En este contexto, las empresas y en concreto las PYMES debido a su mayor vulnerabilidad, se han convertido en objetivo principal de los ciberdelincuentes con un coste de más de 40 Millones de euros en España solo durante este periodo de crisis.  La manera de operar es a través de campañas de phishing por e-mail, mensajería instantánea o sms con la finalidad de que el usuario facilite información sensible, clique enlaces a webs controladas por el atacante o descargue archivos que resultan fraudulentos. Según un informe de Thales, el 50% de los nuevos dominios creados a raíz del coronavirus, tienen fines maliciosos.

Allianz recomienda una serie de medidas concretas para tratar de minimizar esta situación.

1. Habilita accesos remotos seguros (VPN, VDI o similares), así como doble factor de autenticación.

2. Utiliza protocolos seguros (HTTPS).

3.  Actualiza los sistemas operativos (muchos ataques utilizan la vulnerabilidad de los sistemas).

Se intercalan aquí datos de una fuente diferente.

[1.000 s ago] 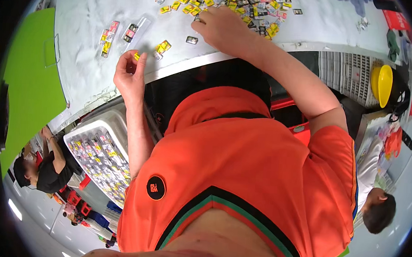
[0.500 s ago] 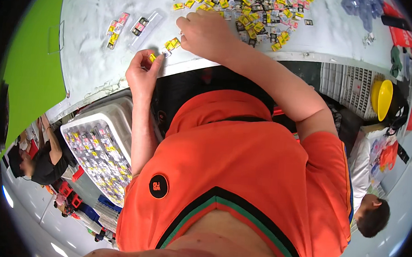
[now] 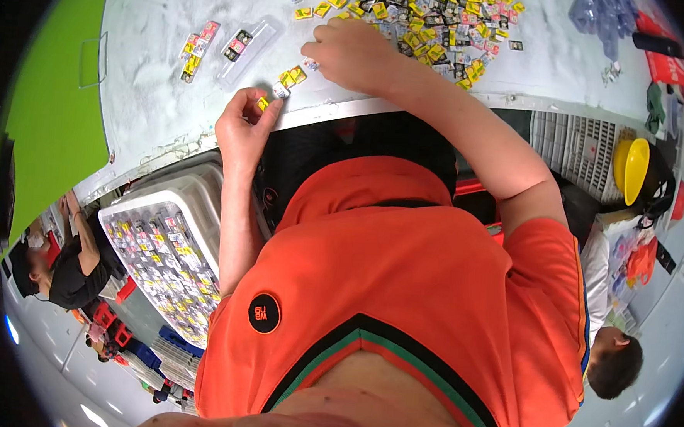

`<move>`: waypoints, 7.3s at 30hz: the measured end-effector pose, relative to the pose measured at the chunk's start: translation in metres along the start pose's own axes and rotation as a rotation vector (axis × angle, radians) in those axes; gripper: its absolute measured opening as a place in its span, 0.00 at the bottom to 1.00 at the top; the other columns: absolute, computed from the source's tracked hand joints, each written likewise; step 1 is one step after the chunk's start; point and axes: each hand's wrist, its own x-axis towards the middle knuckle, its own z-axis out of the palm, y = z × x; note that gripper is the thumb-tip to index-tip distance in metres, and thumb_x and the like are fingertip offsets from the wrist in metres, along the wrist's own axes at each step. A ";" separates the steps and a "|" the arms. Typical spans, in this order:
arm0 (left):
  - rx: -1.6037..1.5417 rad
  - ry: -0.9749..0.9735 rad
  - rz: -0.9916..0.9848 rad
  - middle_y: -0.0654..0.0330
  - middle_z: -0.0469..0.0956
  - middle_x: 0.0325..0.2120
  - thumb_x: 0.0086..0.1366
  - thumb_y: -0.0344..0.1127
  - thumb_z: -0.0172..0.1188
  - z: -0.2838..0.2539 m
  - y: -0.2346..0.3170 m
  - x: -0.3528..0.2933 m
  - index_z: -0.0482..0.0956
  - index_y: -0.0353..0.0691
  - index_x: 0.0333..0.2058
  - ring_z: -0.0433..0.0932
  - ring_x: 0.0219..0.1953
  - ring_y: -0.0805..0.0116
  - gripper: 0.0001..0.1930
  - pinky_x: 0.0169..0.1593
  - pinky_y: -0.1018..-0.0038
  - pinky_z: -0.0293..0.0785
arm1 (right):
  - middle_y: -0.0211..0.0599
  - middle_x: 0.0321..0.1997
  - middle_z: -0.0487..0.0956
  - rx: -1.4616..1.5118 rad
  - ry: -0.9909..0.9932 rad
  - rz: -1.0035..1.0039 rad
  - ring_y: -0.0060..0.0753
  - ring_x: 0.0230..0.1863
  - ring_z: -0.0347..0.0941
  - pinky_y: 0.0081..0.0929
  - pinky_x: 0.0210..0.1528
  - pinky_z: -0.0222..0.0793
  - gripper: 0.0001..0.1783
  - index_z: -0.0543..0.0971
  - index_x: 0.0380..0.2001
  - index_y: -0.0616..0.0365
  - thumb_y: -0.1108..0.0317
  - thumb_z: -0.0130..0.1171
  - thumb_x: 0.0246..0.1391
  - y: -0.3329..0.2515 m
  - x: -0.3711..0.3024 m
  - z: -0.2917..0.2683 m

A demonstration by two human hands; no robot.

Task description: The person packages small tiles by picking them from a pile on the table and sliding them into clear plastic cases by hand.

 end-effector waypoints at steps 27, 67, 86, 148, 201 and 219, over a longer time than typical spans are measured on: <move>0.166 -0.028 0.060 0.61 0.78 0.20 0.55 0.41 0.76 0.000 0.009 0.000 0.82 0.41 0.35 0.78 0.22 0.64 0.15 0.30 0.68 0.75 | 0.35 0.37 0.80 0.039 -0.046 0.127 0.43 0.46 0.76 0.42 0.48 0.72 0.19 0.82 0.46 0.53 0.61 0.69 0.50 -0.011 0.000 -0.001; 0.110 -0.012 0.258 0.54 0.74 0.43 0.53 0.27 0.74 0.006 0.008 0.006 0.81 0.39 0.54 0.78 0.38 0.58 0.27 0.41 0.65 0.78 | 0.31 0.47 0.79 0.611 0.219 0.313 0.27 0.41 0.77 0.24 0.42 0.77 0.14 0.82 0.43 0.57 0.79 0.66 0.52 -0.007 -0.049 -0.019; 0.054 -0.033 0.234 0.60 0.75 0.37 0.54 0.29 0.75 0.017 0.007 0.016 0.85 0.40 0.48 0.76 0.30 0.66 0.20 0.36 0.71 0.76 | 0.32 0.44 0.81 0.263 0.228 0.069 0.43 0.48 0.74 0.38 0.52 0.70 0.13 0.81 0.41 0.54 0.72 0.67 0.49 0.008 -0.020 0.008; -0.020 -0.147 0.240 0.57 0.75 0.42 0.54 0.22 0.71 0.007 0.007 0.014 0.82 0.36 0.52 0.77 0.34 0.64 0.24 0.39 0.70 0.76 | 0.34 0.42 0.78 0.138 0.143 0.051 0.44 0.43 0.76 0.38 0.45 0.71 0.16 0.81 0.43 0.53 0.68 0.70 0.50 -0.008 -0.046 -0.013; -0.006 -0.039 0.241 0.61 0.75 0.37 0.55 0.24 0.72 0.015 0.003 0.013 0.85 0.39 0.47 0.75 0.29 0.70 0.19 0.35 0.74 0.75 | 0.35 0.45 0.79 0.224 0.274 0.159 0.46 0.48 0.75 0.40 0.50 0.72 0.17 0.77 0.40 0.53 0.78 0.65 0.44 -0.015 -0.063 -0.002; 0.015 -0.039 0.240 0.59 0.75 0.38 0.55 0.25 0.72 0.016 0.007 0.012 0.84 0.38 0.49 0.76 0.29 0.68 0.20 0.36 0.72 0.76 | 0.33 0.53 0.79 0.136 0.217 -0.064 0.45 0.53 0.75 0.41 0.55 0.71 0.19 0.80 0.47 0.55 0.73 0.68 0.50 0.010 -0.031 -0.004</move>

4. Revisa tus programas y APPs. Valora si son necesarias, qué permisos les has concedido, si pueden trabajar en segundo plano, etc.

5. Presta atención a nuevas APPS/Programas y sus permisos. Recurre solo a fuentes fiables y desconfía por defecto.

6. Haz copias de seguridad de tu información crítica y actualízalas regularmente. Son la mejor manera de reducir el impacto de un ciberataque y de retomar tu actividad lo antes posible.

7. Instala un antivirus, y si es posible, complétalo con software anti-secuestro.

8. Revisa que dispones de contraseñas y de que son lo más fuertes posibles.

9. Establece permisos para los usuarios bajo la premisa del "menor privilegio posible".

10. Implanta acciones de concienciación y formación en ciberseguridad a todos los niveles de la empresa. El eslabón débil de la cadena y la fuente principal de los ciberataques son las personas.

Una manera de facilitar este proceso es la externalización de parte del riesgo mediante la contratación de un ciberseguro. Se trata de productos que combinan garantías de asistencia (tanto preventivas, tras la contratación de la póliza para aumentar la ciberseguridad de la empresa, como post-siniestro, tras sufrir un incidente informático) como garantías de responsabilidad civil y pérdida de beneficios.